Cuando estas prerrogativas de lo tácito alcanzan al ser en tanto que discurso, elevan este a la condición de signo indicioso. El ser indiciario no es otro que aquel que no es denotado y solo es aprehensible conjeturalmente. Es el ser devenido en metáfora ontológica que exige de una cierta inteligencia estética para ser comprendida. En un mundo donde es normal exhibirse en las redes sociales, incluso fingiendo, el silencio ontológico es un desacato.

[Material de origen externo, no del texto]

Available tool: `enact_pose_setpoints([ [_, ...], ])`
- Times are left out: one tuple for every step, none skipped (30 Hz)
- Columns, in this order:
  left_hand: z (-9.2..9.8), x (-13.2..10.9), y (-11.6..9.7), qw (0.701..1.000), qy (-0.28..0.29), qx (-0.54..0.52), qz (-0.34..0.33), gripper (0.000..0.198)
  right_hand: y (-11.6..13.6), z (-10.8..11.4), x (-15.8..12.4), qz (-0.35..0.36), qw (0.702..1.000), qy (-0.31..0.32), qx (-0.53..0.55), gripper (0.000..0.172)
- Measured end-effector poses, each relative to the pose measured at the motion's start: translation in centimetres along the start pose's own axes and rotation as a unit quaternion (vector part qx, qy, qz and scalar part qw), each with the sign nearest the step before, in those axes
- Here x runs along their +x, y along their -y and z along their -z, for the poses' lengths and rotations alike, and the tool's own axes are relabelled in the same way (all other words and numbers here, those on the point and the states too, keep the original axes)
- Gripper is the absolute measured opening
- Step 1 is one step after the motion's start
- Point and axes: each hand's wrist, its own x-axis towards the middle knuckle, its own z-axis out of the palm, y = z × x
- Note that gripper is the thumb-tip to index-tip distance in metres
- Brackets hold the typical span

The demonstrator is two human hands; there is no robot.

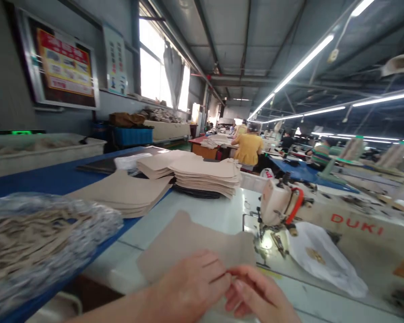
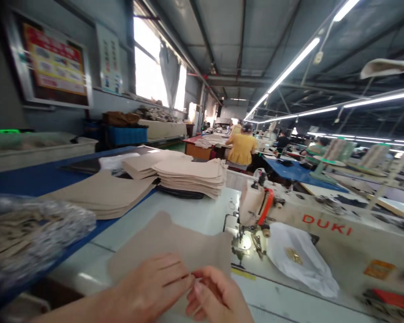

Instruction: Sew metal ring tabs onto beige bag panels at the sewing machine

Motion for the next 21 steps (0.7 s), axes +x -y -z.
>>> enact_pose_setpoints([
  [-1.1,1.1,-0.3,1.000,-0.016,-0.012,-0.019,0.016,-0.1,0.5,0.2,-0.005,0.999,0.007,0.038,0.053],
  [-2.0,2.0,-0.3,0.999,-0.032,-0.028,-0.034,0.019,-0.3,1.2,0.2,-0.007,0.998,-0.003,0.069,0.051],
  [-3.0,2.7,-0.3,0.997,-0.047,-0.050,-0.043,0.022,-0.3,2.0,0.1,-0.007,0.995,-0.024,0.095,0.049],
  [-3.8,3.4,-0.1,0.994,-0.057,-0.078,-0.045,0.024,-0.4,2.8,-0.2,-0.007,0.992,-0.051,0.115,0.048],
  [-4.7,4.0,0.0,0.991,-0.061,-0.114,-0.034,0.026,-0.5,3.6,-0.6,-0.008,0.988,-0.079,0.130,0.046],
  [-5.4,4.6,0.1,0.986,-0.058,-0.156,-0.006,0.027,-0.5,4.2,-1.0,-0.010,0.984,-0.104,0.142,0.045],
  [-6.1,5.3,0.2,0.977,-0.047,-0.203,0.035,0.027,-0.6,4.8,-1.2,-0.012,0.980,-0.126,0.150,0.045],
  [-6.7,6.0,0.2,0.963,-0.024,-0.255,0.088,0.026,-0.8,5.3,-1.4,-0.012,0.977,-0.147,0.156,0.045],
  [-7.2,6.8,0.2,0.941,0.006,-0.307,0.145,0.026,-1.0,5.6,-1.4,-0.011,0.973,-0.166,0.159,0.045],
  [-7.5,7.5,0.2,0.913,0.041,-0.354,0.196,0.025,-1.2,5.9,-1.4,-0.008,0.970,-0.182,0.159,0.045],
  [-7.8,8.3,0.3,0.885,0.074,-0.394,0.235,0.026,-1.5,6.2,-1.3,-0.006,0.969,-0.194,0.155,0.045],
  [-8.1,9.0,0.4,0.860,0.103,-0.426,0.260,0.026,-1.7,6.4,-1.1,-0.004,0.969,-0.200,0.147,0.044],
  [-8.4,9.7,0.7,0.840,0.123,-0.450,0.275,0.025,-1.8,6.7,-1.0,-0.001,0.970,-0.202,0.133,0.043],
  [-8.8,10.2,1.0,0.826,0.135,-0.468,0.283,0.025,-1.9,7.1,-0.9,0.005,0.973,-0.202,0.112,0.041],
  [-9.2,10.6,1.4,0.816,0.138,-0.481,0.288,0.024,-1.8,7.6,-0.8,0.016,0.976,-0.202,0.079,0.037],
  [-9.6,10.9,1.8,0.808,0.135,-0.491,0.295,0.024,-1.7,8.5,-0.8,0.033,0.978,-0.204,0.038,0.032],
  [-10.1,11.0,2.3,0.801,0.131,-0.500,0.304,0.024,-1.4,9.5,-0.8,0.051,0.976,-0.209,-0.015,0.027],
  [-10.6,11.1,2.7,0.793,0.126,-0.506,0.313,0.024,-1.1,10.9,-0.8,0.065,0.969,-0.222,-0.087,0.022],
  [-11.0,11.1,3.0,0.787,0.121,-0.511,0.324,0.025,-0.8,12.4,-0.8,0.071,0.955,-0.239,-0.160,0.018],
  [-11.4,11.1,3.3,0.780,0.117,-0.515,0.334,0.027,-0.5,14.1,-0.9,0.057,0.930,-0.264,-0.248,0.017],
  [-11.7,11.1,3.5,0.774,0.115,-0.519,0.343,0.028,-0.2,15.9,-0.9,0.028,0.885,-0.299,-0.356,0.019],
])
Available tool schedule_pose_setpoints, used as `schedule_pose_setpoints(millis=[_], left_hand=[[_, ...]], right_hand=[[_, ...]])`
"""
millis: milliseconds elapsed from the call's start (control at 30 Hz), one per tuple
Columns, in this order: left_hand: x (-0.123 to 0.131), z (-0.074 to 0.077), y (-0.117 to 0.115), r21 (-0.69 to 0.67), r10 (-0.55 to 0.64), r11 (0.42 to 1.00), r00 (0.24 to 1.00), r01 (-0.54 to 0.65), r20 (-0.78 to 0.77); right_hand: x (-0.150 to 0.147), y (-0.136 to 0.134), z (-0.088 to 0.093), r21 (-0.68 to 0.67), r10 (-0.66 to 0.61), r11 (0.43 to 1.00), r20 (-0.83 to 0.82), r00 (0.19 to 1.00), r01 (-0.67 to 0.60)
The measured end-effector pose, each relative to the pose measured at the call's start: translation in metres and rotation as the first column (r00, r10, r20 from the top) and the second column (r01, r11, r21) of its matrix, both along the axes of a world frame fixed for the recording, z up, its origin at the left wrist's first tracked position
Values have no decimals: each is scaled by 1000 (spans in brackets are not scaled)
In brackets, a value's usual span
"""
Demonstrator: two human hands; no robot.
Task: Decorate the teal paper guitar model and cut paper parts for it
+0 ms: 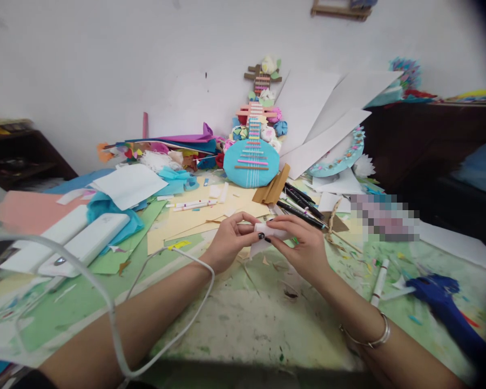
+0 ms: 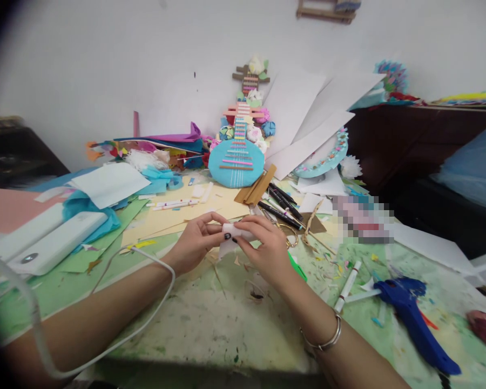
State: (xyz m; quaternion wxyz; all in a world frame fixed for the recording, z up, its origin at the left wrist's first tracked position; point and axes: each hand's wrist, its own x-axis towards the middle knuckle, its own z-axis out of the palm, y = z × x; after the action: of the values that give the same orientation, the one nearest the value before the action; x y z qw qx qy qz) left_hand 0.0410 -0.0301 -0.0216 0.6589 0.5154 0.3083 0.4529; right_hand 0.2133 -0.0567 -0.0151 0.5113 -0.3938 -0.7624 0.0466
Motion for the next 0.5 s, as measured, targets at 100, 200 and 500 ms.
schedule_pose_setpoints(millis=[100,200,500], left_hand=[[0,-1,0,8,-7,1000,1000,7,1],[0,-1,0,13,-10,1000,1000,10,8],[1,-2,0,16,1,1000,1000,-1,-4]], right_hand=[[0,0,-1,-2,16,1000,-10,1000,-16],[0,0,-2,3,24,1000,-14,1000,-24],[-1,0,-4,12,17,1000,-25,1000,-17]])
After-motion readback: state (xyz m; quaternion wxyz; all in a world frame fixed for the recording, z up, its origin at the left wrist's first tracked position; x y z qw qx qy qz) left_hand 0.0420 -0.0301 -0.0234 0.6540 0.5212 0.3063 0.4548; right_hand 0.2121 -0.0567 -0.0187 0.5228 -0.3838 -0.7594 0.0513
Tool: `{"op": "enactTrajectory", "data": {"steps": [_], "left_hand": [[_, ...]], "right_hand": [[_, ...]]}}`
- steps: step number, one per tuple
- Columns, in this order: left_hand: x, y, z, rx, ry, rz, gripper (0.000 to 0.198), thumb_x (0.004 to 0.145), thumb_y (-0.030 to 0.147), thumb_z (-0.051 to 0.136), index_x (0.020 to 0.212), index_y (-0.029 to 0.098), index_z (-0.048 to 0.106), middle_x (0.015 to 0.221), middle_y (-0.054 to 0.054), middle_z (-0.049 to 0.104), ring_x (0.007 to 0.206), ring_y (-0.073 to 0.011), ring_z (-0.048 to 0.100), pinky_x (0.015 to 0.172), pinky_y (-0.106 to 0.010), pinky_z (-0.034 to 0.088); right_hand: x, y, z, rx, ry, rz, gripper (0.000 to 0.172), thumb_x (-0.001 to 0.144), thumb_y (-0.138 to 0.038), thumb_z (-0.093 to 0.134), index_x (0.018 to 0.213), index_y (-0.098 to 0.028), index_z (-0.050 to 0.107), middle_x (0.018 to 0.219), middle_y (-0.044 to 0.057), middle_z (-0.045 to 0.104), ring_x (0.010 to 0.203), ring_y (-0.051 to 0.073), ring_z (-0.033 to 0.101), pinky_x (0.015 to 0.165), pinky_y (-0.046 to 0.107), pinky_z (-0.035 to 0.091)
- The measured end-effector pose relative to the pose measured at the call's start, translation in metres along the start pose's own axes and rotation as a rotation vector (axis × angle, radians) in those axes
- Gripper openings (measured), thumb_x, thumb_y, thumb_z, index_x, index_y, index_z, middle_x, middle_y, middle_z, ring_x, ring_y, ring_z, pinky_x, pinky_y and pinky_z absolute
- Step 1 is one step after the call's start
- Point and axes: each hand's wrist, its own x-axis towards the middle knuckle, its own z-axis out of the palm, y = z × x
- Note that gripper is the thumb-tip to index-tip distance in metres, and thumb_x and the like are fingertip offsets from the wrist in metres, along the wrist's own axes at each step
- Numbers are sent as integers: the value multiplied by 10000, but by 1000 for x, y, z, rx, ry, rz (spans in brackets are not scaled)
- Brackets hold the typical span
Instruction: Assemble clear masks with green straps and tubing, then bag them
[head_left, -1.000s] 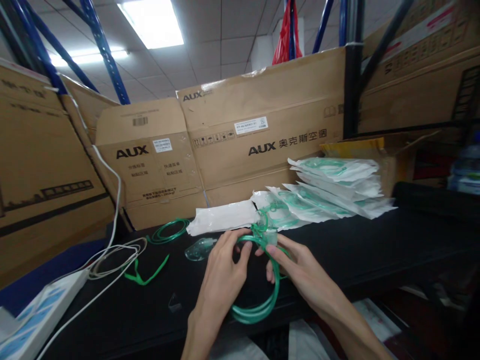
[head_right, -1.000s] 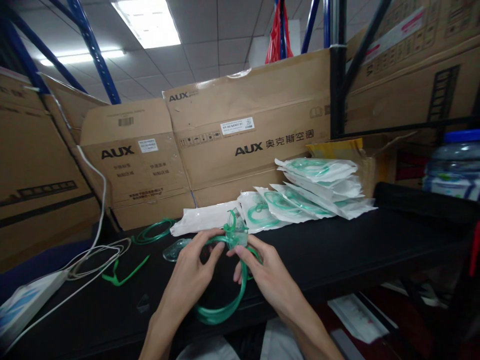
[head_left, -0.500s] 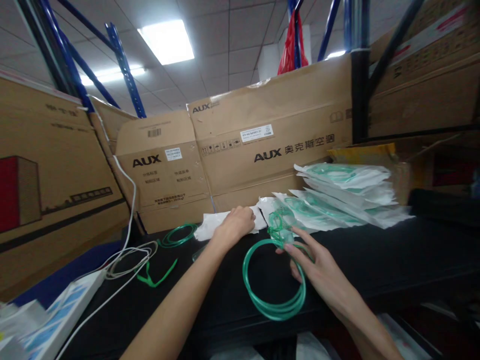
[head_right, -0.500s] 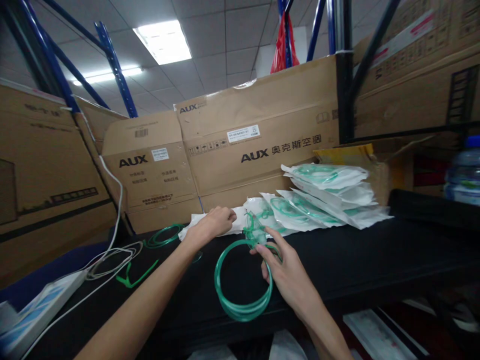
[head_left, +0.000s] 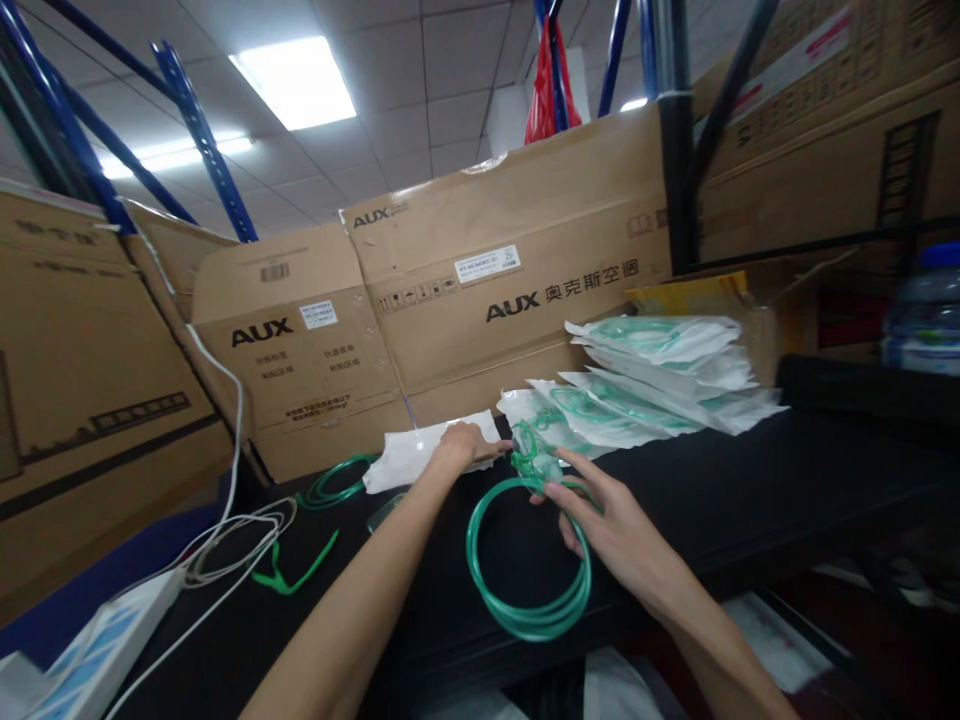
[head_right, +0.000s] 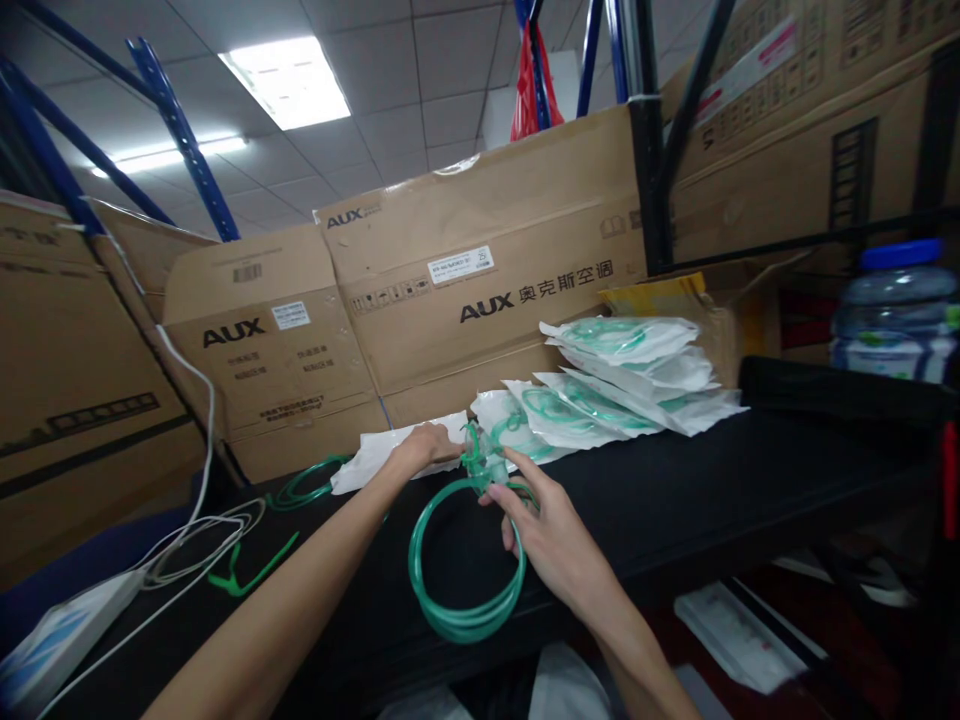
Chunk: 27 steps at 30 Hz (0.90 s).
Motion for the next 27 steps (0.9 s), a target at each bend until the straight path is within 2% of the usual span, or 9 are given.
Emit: {"op": "enactTrajectory", "data": {"steps": [3,7,11,20,23,27], "left_hand": [[6,7,-1,-47,-25,-46,355,979,364,639,1273,167,616,1276,-108,640,1084,-252,660,908,-459,574],[10,9,0,-131,11,-62,361,981,362,635,1286,169,609,1293,-111,631,1101,-257,653,919,-469,569],[11,1,-2,-245,39,-51,358,981,359,636,1281,165,612,1288,-110,633,1093,-255,656,914,-465,572],[10,-13,-5,-561,-40,-47,344,982,350,638,1262,153,617,1237,-105,653,1030,-233,676,867,-433,591],[5,-18,-7,-602,0,-26,347,983,350,637,1267,153,613,1242,-108,651,1034,-234,675,869,-435,590],[-4,-29,-21,-523,112,-33,339,977,356,642,1250,155,628,1241,-98,655,1034,-240,674,867,-431,589]], "right_hand": [[0,2,-1,-14,-13,0,816,834,-584,684,1464,-125,446,862,52,714,484,100,499,463,248,369],[0,5,-1,-34,-8,-3,807,844,-582,675,1465,-119,447,768,19,689,481,110,499,464,252,379],[1,8,-2,-31,-24,-22,767,855,-561,674,1448,-126,455,880,61,718,482,101,507,457,254,395],[1,8,-4,-37,-32,-18,746,869,-539,657,1453,-126,446,931,86,734,489,100,521,461,253,415],[1,7,-3,-32,-28,-9,736,866,-516,660,1455,-131,445,938,85,740,483,98,518,449,250,412],[1,6,-2,-29,-28,-11,718,870,-506,652,1447,-129,452,930,79,741,478,95,520,451,249,420]]}}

Hay, sin embargo, una diferencia sustancial entre la simulación y el silencio ontológico. En la primera, el acento está puesto en la máscara. En el segundo, el acento está en la ausencia del rostro. La máscara es un signo plano que habla de sí misma, de su arte y de su presencia. La ausencia del rostro es, en cambio, un signo indiciario que habla de lo oculto, de sus motivos para no estar y de un protocolo para su desocultamiento. La máscara es parafernalia y ruido carnavalesco… simulación. El silencio ontológico es misterio… disimulo, y para desentrañarlo se precisa de la escucha ontológica.